**Problem details**
Everything from the line containing "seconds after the" through the last line of the material must be restated word for word, and only that.

══ Data extract ══

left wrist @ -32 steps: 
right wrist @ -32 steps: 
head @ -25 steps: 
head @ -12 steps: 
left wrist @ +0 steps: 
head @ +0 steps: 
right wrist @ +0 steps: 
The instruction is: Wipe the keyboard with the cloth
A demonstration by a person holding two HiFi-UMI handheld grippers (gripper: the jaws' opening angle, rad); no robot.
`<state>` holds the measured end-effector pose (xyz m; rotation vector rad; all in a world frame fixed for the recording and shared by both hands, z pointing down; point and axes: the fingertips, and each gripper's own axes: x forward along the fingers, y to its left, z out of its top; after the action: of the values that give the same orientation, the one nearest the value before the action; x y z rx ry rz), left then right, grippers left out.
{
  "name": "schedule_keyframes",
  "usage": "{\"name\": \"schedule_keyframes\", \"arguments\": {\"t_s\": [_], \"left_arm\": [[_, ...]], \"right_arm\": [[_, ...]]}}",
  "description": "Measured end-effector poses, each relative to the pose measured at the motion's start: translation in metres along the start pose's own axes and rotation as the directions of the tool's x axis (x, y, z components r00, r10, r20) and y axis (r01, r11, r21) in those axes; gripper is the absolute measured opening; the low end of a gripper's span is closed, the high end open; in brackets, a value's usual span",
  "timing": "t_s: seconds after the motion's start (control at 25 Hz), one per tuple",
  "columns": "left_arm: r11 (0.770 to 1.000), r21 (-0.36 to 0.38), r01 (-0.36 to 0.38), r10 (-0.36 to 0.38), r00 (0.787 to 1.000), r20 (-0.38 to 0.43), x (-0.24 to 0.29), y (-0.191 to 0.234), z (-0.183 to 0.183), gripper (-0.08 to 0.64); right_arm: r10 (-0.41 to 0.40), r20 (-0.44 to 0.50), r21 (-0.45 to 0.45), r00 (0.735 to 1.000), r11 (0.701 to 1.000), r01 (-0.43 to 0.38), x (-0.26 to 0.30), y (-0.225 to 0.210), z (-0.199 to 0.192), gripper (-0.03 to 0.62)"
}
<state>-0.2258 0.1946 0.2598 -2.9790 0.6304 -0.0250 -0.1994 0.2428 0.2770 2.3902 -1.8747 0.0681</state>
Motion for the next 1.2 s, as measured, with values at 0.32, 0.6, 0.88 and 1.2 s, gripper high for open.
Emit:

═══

**Answer for this exercise**
  "timing": "t_s: seconds after the motion's start (control at 25 Hz), one per tuple",
  "columns": "left_arm: r11 (0.770 to 1.000), r21 (-0.36 to 0.38), r01 (-0.36 to 0.38), r10 (-0.36 to 0.38), r00 (0.787 to 1.000), r20 (-0.38 to 0.43), x (-0.24 to 0.29), y (-0.191 to 0.234), z (-0.183 to 0.183), gripper (-0.08 to 0.64); right_arm: r10 (-0.41 to 0.40), r20 (-0.44 to 0.50), r21 (-0.45 to 0.45), r00 (0.735 to 1.000), r11 (0.701 to 1.000), r01 (-0.43 to 0.38), x (-0.26 to 0.30), y (-0.225 to 0.210), z (-0.199 to 0.192), gripper (-0.03 to 0.62)"
}
<state>-0.2258 0.1946 0.2598 -2.9790 0.6304 -0.0250 -0.1994 0.2428 0.2770 2.3902 -1.8747 0.0681</state>
Motion for the next 1.2 s, as measured, with values at 0.32, 0.6, 0.88 and 1.2 s, gripper high for open.
Emit:

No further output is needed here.